Lo que puedes copiarle a Karlos Arguiñano para que la cebolla morada quede crujiente en ensaladas
Truco fácil
Con este truco, la hortaliza quedará más firme en tus recetas
Son muchos los platos en los que la cebolla morada se usa en crudo, sobre todo en ensaladas y vinagretas. El problema es que no siempre queda como esperamos. A veces pierde el crujiente en cuanto se mezcla con el aliño y el plato se queda sin esa gracia que debería aportar. Karlos Arguiñano enseña un recurso muy práctico para mantener ese punto firme.
La cebolla es uno de esos ingredientes que están en casi todas las recetas. Aporta sabor y aroma en crudo, y cuando se cocina se vuelve más suave y dulce. Su estructura en capas hace que, al cortarla, suelte jugo y tenga esa intensidad tan característica.
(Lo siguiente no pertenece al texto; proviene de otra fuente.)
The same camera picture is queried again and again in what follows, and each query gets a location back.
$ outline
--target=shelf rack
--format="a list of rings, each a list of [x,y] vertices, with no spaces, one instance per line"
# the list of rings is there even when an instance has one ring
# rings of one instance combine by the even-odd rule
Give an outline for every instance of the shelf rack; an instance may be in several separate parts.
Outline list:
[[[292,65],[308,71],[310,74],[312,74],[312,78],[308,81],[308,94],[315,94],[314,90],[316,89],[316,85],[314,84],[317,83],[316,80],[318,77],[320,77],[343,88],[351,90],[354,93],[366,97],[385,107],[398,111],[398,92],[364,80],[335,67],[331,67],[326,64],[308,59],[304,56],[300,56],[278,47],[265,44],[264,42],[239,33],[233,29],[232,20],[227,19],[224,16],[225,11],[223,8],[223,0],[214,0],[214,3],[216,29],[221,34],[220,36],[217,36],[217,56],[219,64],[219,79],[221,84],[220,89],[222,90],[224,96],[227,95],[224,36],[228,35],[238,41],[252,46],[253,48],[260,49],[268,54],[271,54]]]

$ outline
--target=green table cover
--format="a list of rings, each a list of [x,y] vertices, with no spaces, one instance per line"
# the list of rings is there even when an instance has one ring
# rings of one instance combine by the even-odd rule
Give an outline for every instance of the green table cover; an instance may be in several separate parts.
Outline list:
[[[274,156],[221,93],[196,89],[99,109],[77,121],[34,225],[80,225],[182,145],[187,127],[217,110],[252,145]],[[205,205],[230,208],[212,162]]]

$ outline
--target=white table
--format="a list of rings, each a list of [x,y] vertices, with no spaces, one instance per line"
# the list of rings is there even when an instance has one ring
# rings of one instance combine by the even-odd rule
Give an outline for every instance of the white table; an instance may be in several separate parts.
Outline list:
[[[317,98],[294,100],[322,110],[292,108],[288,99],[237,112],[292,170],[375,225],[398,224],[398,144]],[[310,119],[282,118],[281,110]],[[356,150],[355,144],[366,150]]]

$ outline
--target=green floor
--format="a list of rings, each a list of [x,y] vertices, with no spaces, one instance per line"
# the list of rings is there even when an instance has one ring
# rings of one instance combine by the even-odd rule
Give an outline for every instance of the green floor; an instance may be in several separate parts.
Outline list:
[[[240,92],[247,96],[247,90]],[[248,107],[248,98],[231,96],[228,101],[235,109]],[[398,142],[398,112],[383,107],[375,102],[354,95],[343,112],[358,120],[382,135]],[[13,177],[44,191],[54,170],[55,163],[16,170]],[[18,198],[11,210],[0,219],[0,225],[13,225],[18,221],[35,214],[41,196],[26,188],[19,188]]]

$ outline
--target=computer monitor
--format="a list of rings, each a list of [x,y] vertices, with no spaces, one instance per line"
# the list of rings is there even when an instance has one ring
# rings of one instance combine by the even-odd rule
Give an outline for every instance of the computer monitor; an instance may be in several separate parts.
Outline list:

Por eso aparece en sofritos, guisos y cremas de verduras. También en recetas donde prácticamente va sola, como una buena sopa de cebolla. Su nombre científico es Allium cepa.
En cuanto a nutrientes, aporta fibra y pequeñas cantidades de vitaminas y minerales. Destacan la vitamina C y algunas del grupo B, además de compuestos antioxidantes propios de la cebolla.
La cebolla morada puede tener un sabor marcado y un picor evidente cuando se consume cruda. Ese picor aparece al cortarla y al masticarla, porque se liberan compuestos de azufre. Son los mismos que provocan el lagrimeo al pelarla y cortarla.
Si la cebolla tiene un sabor fuerte o el corte es grueso, puede imponerse y tapar el resto de ingredientes. Por eso conviene tratarla para que quede más equilibrada.
Además, en ensaladas, la cebolla morada puede ablandarse a los pocos minutos de añadirla. Para que mantenga mejor la textura, hay un modo sencillo de prepararla. Karlos Arguiñano usa un recurso que puedes copiarle.
El recurso de Karlos Arguiñano para que quede firme en ensaladas
Lo primero es cortar la cebolla en juliana fina, para que se integre mejor con el aliño. Si la cortas demasiado gruesa, el bocado resulta más tosco.
Una vez cortada, ponla en un bol con agua muy fría y cubitos de hielo. Ese remojo ayuda a que la cebolla mantenga una textura más firme cuando la añadas a la ensalada.
Déjala al menos 10 minutos en el agua con hielo. Luego retírala, escúrrela bien y pásala a papel absorbente para eliminar la humedad. Así evitas que la ensalada o la vinagreta queden aguadas.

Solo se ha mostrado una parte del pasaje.